The United States of America has committed about $12.8 trillion dollars in cash, new money printing, loan guarantees and other bailouts. That is an irresponsible amount of spending. However, it is small potatoes compared to what is going on in some of the smaller nations of Europe.
Europe has generally shown restraint. The Eurozone, as a whole, has committed less than half the sum committed by America. However, Europe is made up of a conglomeration of separate nation states, and each has a separate and distinct economic, tax and public policy concerning bailouts. Certain small European nations are at far greater risk of sovereign default than anyone realizes or currently admits.
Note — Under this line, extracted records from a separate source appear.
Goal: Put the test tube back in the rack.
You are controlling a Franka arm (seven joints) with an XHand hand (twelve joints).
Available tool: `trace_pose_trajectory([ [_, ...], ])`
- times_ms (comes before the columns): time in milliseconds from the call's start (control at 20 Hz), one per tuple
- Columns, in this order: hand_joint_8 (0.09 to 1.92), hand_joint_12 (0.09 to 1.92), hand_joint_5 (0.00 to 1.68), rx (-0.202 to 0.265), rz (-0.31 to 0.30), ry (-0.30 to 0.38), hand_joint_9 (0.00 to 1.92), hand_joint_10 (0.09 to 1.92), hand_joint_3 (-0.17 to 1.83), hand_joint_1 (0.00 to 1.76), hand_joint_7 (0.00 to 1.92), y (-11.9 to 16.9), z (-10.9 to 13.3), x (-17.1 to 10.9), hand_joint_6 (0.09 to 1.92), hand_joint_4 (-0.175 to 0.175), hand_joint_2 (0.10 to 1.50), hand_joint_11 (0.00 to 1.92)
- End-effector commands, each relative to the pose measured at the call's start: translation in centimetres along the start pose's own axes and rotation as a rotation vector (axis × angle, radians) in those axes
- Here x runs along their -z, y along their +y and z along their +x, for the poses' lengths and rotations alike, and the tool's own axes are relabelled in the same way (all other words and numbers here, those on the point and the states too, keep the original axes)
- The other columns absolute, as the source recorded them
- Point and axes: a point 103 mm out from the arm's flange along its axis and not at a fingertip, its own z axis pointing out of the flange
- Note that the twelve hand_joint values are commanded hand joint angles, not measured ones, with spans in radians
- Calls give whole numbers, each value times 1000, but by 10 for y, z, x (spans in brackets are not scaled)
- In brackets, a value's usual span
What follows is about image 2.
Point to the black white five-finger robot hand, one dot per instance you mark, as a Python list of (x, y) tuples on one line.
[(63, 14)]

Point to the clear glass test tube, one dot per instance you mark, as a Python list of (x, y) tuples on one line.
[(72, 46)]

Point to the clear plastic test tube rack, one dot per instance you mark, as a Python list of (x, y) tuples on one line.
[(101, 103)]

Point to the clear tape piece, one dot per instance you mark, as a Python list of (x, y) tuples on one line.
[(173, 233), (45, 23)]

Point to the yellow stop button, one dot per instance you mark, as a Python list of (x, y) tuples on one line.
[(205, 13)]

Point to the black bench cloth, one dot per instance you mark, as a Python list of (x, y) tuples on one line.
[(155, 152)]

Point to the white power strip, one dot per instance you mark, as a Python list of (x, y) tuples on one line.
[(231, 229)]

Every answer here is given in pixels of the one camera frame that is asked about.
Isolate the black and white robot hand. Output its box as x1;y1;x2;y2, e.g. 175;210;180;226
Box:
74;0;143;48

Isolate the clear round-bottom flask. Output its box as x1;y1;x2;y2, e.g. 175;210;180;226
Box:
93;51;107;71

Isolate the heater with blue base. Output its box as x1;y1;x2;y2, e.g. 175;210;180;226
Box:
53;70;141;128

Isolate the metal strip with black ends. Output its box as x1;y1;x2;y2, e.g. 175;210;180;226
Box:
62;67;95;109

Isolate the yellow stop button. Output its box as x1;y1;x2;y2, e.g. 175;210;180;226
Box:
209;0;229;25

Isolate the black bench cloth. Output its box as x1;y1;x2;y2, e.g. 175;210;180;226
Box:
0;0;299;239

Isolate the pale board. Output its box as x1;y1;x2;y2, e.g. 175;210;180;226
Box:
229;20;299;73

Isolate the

The larger European countries, like Germany and France, are seriously not at risk of default. Their expenditures seem huge in absolute terms, but, as a percentage of GDP, the bigger nations of Europe have made moderate commitments to fighting the recession.
A lot of chatter relates to eastern European implosion risk. Austrian banks have committed about 70% of Austria’s GDP to the eastern area. But, largely underestimated is the very real risk that certain small European nations, including Ireland and Denmark, may come close to a sovereign debt default.
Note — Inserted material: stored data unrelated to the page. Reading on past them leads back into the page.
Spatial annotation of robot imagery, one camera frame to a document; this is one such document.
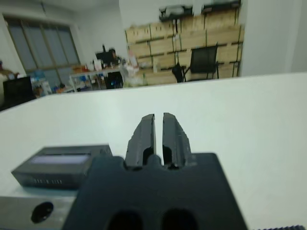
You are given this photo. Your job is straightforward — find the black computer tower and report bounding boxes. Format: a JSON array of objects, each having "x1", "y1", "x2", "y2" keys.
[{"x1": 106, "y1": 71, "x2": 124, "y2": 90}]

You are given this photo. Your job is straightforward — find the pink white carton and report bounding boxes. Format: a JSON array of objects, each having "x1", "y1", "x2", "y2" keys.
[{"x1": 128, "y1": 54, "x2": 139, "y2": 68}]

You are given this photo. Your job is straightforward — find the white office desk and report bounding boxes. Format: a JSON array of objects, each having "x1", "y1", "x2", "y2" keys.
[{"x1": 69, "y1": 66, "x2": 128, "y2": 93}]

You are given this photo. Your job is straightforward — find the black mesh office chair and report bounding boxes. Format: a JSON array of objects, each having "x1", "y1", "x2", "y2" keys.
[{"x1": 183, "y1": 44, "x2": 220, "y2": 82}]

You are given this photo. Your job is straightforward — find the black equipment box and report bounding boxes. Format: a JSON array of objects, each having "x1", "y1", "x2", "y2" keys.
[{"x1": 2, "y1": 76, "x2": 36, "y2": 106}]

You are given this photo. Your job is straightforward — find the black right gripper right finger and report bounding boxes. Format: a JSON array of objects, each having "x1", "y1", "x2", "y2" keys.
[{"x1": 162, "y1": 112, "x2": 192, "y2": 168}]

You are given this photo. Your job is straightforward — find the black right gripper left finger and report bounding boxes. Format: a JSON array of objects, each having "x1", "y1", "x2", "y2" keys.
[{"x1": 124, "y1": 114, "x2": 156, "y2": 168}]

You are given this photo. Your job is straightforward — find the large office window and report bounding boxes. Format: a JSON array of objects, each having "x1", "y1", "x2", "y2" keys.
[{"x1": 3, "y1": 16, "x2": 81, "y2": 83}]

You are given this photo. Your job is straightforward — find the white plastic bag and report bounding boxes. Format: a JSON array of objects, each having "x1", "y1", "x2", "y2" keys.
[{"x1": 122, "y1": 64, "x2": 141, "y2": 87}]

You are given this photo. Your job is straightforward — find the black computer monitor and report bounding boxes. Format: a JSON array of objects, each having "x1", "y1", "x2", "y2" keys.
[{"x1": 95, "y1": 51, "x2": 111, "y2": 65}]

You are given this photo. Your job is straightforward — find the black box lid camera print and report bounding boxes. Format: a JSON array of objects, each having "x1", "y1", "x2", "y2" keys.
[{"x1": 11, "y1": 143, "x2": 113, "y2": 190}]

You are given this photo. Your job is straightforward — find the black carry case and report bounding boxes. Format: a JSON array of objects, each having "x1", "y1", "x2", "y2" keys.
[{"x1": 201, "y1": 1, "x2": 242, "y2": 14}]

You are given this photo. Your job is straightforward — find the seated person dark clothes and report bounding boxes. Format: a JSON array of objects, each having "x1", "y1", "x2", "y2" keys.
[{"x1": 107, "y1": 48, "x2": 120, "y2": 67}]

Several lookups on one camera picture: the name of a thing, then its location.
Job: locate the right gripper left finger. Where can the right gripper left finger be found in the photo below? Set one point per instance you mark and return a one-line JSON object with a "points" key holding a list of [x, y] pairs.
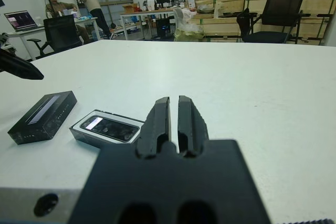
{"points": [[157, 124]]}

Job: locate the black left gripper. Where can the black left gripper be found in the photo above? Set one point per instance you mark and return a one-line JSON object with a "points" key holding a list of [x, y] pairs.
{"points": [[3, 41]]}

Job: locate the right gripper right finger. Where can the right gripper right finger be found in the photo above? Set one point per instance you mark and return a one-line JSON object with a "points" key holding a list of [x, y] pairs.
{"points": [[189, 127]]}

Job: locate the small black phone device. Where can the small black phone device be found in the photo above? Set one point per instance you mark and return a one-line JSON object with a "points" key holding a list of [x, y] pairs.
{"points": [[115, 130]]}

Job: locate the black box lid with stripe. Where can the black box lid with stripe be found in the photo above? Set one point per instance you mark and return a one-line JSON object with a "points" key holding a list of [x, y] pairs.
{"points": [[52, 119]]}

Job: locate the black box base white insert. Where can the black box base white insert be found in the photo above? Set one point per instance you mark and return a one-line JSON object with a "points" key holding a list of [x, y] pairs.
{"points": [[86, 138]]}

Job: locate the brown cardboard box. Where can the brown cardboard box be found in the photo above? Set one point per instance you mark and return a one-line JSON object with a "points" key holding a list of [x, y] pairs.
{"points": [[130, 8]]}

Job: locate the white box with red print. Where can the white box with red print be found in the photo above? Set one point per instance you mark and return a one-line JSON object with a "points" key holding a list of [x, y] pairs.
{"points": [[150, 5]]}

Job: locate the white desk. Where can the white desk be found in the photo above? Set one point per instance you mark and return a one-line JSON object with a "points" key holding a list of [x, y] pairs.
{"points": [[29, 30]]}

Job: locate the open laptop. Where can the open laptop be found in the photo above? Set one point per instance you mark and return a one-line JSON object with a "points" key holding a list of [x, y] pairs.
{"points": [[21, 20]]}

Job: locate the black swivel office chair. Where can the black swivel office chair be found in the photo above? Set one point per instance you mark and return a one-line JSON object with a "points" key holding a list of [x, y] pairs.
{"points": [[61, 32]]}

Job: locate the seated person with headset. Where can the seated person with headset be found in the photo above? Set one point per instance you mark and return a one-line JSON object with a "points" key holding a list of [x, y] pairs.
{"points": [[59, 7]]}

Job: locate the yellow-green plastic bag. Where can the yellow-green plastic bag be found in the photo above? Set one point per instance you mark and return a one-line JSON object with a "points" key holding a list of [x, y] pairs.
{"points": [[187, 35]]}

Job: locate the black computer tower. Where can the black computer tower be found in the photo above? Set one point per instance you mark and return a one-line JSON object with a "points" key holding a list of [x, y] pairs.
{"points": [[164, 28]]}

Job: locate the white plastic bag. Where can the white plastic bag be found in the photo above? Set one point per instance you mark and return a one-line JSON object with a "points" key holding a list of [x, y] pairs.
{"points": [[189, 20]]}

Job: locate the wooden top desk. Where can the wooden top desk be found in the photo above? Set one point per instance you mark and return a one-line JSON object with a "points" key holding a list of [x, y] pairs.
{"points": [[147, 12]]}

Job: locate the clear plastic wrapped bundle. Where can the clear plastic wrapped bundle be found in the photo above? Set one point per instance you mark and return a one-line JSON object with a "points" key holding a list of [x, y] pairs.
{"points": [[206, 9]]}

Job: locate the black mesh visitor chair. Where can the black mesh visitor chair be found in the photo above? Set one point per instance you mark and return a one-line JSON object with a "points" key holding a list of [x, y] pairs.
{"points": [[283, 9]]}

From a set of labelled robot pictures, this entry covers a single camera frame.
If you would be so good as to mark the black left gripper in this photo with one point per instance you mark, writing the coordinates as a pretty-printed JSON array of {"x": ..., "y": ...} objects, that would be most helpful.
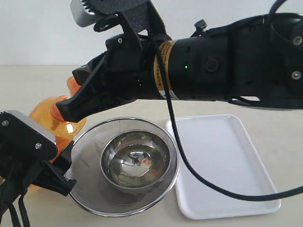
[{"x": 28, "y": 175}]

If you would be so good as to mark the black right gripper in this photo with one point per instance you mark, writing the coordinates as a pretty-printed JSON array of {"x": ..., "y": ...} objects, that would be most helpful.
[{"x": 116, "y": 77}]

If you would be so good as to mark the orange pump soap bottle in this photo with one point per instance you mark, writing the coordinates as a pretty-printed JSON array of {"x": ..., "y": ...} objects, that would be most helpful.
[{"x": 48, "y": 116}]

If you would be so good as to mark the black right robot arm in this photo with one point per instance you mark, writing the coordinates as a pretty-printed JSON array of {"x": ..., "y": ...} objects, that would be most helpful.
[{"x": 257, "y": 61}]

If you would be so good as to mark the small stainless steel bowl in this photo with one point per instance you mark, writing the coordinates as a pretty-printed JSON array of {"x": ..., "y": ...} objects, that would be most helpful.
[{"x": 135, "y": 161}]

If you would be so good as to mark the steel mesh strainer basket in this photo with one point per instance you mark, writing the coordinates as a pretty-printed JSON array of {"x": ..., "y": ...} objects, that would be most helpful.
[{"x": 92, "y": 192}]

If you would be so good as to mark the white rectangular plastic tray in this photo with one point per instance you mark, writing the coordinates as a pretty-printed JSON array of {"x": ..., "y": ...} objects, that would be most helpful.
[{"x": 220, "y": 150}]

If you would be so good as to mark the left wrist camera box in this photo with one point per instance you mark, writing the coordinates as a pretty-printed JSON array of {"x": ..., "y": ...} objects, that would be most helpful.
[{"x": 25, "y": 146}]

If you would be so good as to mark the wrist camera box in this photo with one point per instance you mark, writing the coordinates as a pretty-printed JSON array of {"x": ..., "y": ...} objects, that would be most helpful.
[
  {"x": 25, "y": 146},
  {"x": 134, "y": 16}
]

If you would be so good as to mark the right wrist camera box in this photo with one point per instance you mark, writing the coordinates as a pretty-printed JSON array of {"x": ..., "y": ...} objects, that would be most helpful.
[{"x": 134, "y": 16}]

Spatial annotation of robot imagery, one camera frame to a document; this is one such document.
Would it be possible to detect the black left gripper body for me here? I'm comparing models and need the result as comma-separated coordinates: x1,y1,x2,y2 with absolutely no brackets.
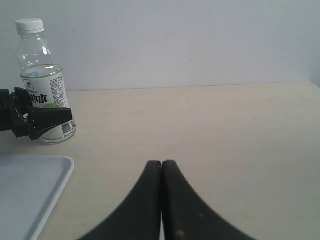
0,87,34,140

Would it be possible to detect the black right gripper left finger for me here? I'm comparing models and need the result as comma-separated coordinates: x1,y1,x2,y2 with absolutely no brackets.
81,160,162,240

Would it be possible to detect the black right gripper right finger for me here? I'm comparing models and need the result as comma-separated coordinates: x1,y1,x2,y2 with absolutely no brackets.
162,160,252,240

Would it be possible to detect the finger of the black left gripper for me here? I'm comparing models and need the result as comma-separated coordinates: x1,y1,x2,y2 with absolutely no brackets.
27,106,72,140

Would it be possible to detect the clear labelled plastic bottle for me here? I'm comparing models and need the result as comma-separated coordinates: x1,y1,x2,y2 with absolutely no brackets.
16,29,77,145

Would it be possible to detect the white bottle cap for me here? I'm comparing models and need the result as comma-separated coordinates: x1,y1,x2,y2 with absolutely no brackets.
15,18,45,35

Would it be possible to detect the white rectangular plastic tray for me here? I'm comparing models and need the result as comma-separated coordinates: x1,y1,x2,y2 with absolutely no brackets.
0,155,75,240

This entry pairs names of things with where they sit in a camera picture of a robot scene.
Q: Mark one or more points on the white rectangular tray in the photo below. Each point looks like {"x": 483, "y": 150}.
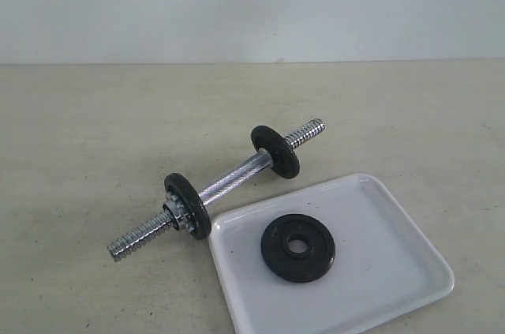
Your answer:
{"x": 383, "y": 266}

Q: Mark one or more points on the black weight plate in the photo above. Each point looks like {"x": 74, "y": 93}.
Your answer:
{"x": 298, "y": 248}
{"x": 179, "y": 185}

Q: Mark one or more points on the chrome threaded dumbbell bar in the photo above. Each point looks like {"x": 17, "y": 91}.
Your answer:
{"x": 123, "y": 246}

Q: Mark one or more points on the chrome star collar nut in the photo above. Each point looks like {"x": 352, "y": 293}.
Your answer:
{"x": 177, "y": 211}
The following is a table of European governments' commitments (source: Bloomberg). All figures are in billions of euros and include capital injections, guarantees granted, effective asset relief and liquidity interventions.
- United Kingdom - 781.2
- Denmark - 593.9
- Germany - 554.2
- Ireland - 384.5
- France - 350.1
- Belgium - 264.5
- Netherlands - 246.1
- Austria - 165
- Sweden - 142
- Spain - 130
Several countries are problematic, but two stand out -- Ireland and Denmark. Ireland has a total of 4.15 million people. It has committed a total of 384.5 million. The United States population is 304 million people. Once we adjust for the different population of the two countries, Ireland is spending an amount that would be equivalent to the United States spending about $39.5 trillion, or more than 3 times what it is actually going to spend. The situation in Denmark is worse. Using the same formula, the burden on the Danish taxpayer is $46.3 trillion, or 3.6 times the burden on the US taxpayer. On top of this, both countries have average purchasing power parity income per person that is significantly lower than the average income of Americans.
The only thing that modifies some of this risk is the fact that neither country has run massive current account deficits for decades, like the United States. That being said, bond markets are just beginning to recognize the risk of Irish sovereign debt, and seem to be completely ignorant of the even greater risk posed by Denmark.
Disclosure: No positions in European sovereign debt.